Car faire de l’élève un auteur sur internet, et peut-être du CDI un laboratoire créatif, présente des enjeux forts. Il s’agit d’envisager la culture comme un commun, comme une culture ouverte, vivante, participative, ce qui suppose d’amener chaque élève à y circuler et agir librement pour devenir à son tour créateur de savoirs et de productions culturelles. Il s’agit encore de faire des « écrits d’écran » un objet d’étude et d’analyse critique pour nous libérer de leur pouvoir de fascination et de formatage, pour saisir combien la technique peut limiter, guider ou augmenter nos possibilités d’action sur le monde. Il s’agit enfin de chercher à développer à l’Ecole une authentique culture de l’écriture qui mette en jeu et en réflexion, tout à la fois pratiques informelles, pratiques littéraires et pratiques scolaires.
Faire de l’écriture un chemin d’émancipation ?
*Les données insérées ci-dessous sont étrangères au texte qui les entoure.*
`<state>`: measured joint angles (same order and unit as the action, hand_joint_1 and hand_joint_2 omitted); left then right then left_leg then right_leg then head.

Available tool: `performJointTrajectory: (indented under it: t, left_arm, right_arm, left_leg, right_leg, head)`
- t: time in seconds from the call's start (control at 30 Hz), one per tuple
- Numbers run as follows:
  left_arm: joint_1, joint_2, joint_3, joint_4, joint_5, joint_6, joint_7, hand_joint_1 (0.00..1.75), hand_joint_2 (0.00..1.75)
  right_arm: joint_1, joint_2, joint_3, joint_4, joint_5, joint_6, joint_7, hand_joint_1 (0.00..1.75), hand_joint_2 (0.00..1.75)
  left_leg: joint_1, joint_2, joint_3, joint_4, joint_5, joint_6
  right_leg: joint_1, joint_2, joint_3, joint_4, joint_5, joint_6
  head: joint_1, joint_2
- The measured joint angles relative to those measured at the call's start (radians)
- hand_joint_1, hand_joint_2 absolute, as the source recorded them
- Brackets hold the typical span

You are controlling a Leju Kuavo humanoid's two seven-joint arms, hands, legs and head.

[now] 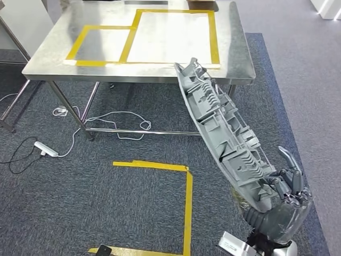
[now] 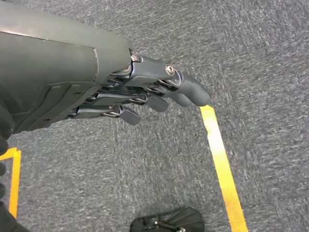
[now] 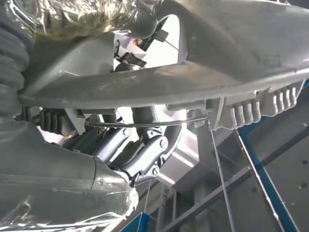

Au final, les JIAPD 2023, déployées par Canopé Ile-de-France, prolongées par de nombreux ateliers pratiques tout au long de la semaine, ont montré combien le numérique libère l’écriture, combien l’écriture, en particulier créative, libère l’élève, combien elle libère même potentiellement du numérique en restituant de la puissance d’agir. Les JIAPD 2023 ont aussi permis de formuler quelques vœux : faire de la lecture, par l’écriture, un événement, jubilatoire ; ne plus laisser l’écriture aux écrivains ; sortir la littérature des livres et internet des gribouillages ; aider les élèves à s’échapper des assignations à résidence qu’elles proviennent des déterminismes sociaux, des normes scolaires, des programmes informatiques ou du web de la recommandation ; considérer l’Ecole comme le lieu d’une auteurisation, comme un espace qui donne à chaque élève habileté, reconnaissance et liberté, qui lui offre la possibilité, technique, esthétique, éthique, de s’emparer des mots et des interfaces pour passer des formats aux formes, construire une relation au monde, oser l’invention de soi.